I have loved the part. My character, Father William, is one with whom I can uniquely identify. There was even a time when I contemplated going to seminary (though never have I contemplated converting to Catholicism) and his sensitivity and passionate need to help were another reminder to me of my earlier decade. I can't, of course, speak to how successful I've been overall with my portrayal of him, but he has felt to me like a good match for my particular personality and skills (in spite of the lack of opportunity for self-effacing pratfallery). The experience of the show, trials and rewards and all, has felt redemptive of a few lingering personal regrets in a lot of ways - fulfilling exactly what I wondered about its potential when I auditioned for it.

It's also got me thinking about acting in a different way. It's strange how the process tosses us around, a profanity of effort for one sacred experience. It's incredible how hard actors have to work, yet for ultimately so very little ownership of what they create. At best, actors co-own a collection of moments. For stage actors in particular, those moments are as temporal as anything in life. Theatre actors have to sweat through constant insecurity and uncertainty, stand up for their perspective and submit to others' needs in rapid turns, and the immaterial reward is to stand in front of a large group for a time and accept the possibility that they are "with" him or her in a given moment. God in heaven, why would anyone do this for less than big money, or at the very least a livable wage?

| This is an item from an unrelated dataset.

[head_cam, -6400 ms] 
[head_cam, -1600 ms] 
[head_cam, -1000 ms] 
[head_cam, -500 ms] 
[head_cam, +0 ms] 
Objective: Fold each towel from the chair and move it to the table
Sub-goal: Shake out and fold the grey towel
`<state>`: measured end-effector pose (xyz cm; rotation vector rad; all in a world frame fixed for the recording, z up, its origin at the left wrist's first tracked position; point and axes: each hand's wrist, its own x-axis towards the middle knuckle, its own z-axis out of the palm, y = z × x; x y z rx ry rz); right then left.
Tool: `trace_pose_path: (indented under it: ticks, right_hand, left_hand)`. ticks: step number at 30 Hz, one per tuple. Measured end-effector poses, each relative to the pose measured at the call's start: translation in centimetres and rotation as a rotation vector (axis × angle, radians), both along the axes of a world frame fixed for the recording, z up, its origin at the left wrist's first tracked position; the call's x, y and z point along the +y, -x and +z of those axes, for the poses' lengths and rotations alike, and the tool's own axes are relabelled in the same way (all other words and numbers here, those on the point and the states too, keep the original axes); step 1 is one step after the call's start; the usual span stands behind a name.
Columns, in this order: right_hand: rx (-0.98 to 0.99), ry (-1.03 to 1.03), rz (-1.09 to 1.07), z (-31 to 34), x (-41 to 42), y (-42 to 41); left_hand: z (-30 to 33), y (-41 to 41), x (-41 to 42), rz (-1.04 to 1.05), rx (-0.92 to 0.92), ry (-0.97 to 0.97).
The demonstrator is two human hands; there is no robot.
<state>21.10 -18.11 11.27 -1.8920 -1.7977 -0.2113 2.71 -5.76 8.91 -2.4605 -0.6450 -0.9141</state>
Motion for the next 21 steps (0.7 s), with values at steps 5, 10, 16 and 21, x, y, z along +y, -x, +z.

This perspective on acting has been developing with me for some time now, but my experiences on Sacred Ground have helped me put it into more cohesive language and context. In part, I can understand this view because of some of the challenges I experienced directing The Puppeteers. During that process, I continually found myself vacillating between the perspectives of a new director doing his best to make something a little daring and different, and that of myself as an actor in a Zuppa del Giorno show. It's often said that the best quality an actor can have is the ability to access a child-like self or state. I have to wonder if actors are given any choice in the matter, really. Every scrap of their work is entering an unknown world head-first. They are effectively forced to make mistake after mistake after mistake, and surrender themselves to forces they've no hope of fully comprehending.

Nearly five years on from my first post - and on this, my five-hundredth - the landscapes of many things have changed. Not the least of which is the landscape of the Internet itself. I've succumbed somewhat to the more-visual and less-verbal style of the "tumblelog" here and there, posting tiny entries that do nothing so much as capture (and attempt to render somewhat less temporal) brief moments of contemplation. I thought, however, that I'd return to a bit of my former style for this post. At least the length and varied direction is a return. My tone, however, has undeniably altered. Well, it's still pretentious and overwrought - don't get me wrong. It's also less immediately gratifying, I think, and looks a little farther into the horizon.

When I examine my life now, I've got no true regrets. That was one of my goals as a college student, about to venture into adult life and trying to make sense of what I wanted from it - to have no regrets. At the time, that meant pursuing a life as a professional actor, heedless of anything else. Now, my personal "Third Life" has more in it than that, and some potential for a greater richness of experience. It's taking a certain amount of courage to embrace that, to embrace everything I want. But I've done it before. I'll do it again.